**YOUR GOAL**
When you reach the line containing "Return the outline of the **black left robot" in the entries below, start writing out each line exactly, and stop after the line containing "All answers in".

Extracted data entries

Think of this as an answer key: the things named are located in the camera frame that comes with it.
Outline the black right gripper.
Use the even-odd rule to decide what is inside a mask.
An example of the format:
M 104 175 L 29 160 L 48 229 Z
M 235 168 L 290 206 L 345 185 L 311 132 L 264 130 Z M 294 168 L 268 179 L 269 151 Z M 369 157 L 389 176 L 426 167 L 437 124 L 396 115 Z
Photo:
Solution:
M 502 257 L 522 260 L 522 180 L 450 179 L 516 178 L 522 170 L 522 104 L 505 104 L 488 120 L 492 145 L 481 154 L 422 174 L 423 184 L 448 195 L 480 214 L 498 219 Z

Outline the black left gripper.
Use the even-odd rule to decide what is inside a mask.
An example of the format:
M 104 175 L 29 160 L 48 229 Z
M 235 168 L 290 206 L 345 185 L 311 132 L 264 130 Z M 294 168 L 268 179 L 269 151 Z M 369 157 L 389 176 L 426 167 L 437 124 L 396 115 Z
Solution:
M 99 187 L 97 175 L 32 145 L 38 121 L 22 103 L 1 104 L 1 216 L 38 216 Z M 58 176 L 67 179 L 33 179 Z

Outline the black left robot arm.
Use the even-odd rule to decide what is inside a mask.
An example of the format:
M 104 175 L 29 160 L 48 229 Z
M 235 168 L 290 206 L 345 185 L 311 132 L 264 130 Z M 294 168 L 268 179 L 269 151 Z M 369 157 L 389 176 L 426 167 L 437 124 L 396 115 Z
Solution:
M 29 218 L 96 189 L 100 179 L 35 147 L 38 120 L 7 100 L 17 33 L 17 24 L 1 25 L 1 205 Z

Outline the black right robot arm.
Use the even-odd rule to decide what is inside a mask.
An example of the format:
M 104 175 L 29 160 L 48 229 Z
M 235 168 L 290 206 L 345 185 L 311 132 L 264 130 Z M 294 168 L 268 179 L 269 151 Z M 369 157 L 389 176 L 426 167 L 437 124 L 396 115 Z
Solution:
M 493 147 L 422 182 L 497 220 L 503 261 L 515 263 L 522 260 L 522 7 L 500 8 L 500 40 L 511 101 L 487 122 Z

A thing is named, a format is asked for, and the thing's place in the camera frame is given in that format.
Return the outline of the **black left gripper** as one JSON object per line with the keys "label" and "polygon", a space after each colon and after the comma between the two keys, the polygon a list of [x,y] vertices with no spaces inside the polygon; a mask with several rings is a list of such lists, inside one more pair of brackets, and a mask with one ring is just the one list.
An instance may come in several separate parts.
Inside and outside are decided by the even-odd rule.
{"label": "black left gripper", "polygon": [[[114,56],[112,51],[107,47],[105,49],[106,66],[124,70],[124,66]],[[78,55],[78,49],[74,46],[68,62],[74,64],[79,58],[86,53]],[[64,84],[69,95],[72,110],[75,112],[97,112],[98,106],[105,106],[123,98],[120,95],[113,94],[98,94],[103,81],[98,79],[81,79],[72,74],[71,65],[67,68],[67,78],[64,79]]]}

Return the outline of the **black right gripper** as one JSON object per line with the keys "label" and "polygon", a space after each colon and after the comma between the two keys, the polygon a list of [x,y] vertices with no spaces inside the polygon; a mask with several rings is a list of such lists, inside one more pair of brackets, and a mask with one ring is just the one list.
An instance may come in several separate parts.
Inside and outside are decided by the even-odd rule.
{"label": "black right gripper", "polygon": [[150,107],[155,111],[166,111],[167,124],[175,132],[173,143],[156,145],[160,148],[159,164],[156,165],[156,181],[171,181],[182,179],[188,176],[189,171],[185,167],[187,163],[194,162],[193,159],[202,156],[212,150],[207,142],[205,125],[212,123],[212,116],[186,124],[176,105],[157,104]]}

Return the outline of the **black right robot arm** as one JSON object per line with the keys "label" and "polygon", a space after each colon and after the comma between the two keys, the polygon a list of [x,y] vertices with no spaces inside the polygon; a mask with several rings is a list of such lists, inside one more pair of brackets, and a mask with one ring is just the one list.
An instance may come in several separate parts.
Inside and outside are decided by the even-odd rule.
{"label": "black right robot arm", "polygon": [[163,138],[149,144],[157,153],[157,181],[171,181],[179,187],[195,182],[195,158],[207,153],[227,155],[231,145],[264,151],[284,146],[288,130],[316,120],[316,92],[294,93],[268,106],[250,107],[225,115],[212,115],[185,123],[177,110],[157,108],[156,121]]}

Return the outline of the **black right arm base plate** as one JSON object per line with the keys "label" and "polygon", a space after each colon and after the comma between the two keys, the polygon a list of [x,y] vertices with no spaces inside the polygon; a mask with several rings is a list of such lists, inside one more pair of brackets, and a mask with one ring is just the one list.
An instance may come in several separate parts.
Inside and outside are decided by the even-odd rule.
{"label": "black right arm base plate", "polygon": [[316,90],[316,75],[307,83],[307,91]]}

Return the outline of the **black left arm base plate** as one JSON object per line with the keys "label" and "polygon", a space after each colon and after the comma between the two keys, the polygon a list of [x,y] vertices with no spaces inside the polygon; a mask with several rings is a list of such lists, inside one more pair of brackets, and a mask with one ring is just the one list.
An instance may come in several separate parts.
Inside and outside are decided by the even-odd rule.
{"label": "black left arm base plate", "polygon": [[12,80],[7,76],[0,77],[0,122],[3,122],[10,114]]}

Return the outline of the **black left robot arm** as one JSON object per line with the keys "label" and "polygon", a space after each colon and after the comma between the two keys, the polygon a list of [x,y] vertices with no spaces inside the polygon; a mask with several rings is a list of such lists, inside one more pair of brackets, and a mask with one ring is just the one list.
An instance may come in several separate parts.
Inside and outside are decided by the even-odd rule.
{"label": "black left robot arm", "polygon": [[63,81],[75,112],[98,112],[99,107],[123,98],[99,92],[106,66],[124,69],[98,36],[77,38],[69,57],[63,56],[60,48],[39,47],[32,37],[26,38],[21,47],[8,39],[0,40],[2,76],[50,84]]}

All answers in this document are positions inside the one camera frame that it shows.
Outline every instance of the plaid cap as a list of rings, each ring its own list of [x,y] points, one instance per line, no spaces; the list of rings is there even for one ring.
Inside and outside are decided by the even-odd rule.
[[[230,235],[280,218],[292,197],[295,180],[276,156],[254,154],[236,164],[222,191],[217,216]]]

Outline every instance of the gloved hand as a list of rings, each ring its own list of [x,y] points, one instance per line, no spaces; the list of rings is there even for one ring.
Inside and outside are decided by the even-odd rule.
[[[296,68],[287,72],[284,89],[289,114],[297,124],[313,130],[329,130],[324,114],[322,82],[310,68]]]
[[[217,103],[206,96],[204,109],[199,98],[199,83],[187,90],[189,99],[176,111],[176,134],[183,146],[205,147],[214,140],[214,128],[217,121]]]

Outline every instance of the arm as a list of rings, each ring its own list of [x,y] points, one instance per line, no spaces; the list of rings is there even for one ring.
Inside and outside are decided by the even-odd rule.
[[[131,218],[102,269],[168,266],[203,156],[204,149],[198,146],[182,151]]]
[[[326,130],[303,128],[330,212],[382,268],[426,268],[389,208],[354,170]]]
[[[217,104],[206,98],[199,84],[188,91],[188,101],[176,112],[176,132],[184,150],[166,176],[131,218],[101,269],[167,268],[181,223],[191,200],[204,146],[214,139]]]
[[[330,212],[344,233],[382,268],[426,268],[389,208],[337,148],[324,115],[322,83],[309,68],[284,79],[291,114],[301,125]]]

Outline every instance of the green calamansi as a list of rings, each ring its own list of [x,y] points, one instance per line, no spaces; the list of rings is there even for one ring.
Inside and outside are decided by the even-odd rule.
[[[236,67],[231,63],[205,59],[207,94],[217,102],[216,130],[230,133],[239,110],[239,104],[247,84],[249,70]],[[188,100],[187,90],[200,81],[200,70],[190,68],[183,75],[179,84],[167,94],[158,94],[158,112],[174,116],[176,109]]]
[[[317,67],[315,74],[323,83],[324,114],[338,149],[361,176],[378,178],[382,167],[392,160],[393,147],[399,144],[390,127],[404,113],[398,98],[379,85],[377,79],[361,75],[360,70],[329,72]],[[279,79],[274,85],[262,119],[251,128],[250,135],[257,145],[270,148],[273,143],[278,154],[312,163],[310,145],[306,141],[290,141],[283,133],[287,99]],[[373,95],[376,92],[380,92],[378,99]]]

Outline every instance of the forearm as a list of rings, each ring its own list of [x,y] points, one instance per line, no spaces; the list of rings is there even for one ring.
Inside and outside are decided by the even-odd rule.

**PROBLEM SOLUTION**
Return the outline of the **black left robot arm** as one JSON object per line with the keys "label" and "polygon", a space after each colon and after the comma between the two keys, the polygon a list of [x,y] vertices with no spaces inside the polygon; a mask with several rings is a list of such lists, inside one more pair of brackets, and a mask with one ring is just the one list.
An instance may come in several separate parts.
Inside and outside are decided by the even-odd rule.
{"label": "black left robot arm", "polygon": [[63,81],[75,112],[98,112],[99,107],[123,98],[99,92],[106,66],[124,69],[98,36],[77,38],[69,57],[63,56],[60,48],[39,47],[32,37],[26,38],[21,47],[8,39],[0,40],[2,76],[50,84]]}

All answers in this document are positions inside the one camera frame that it shows.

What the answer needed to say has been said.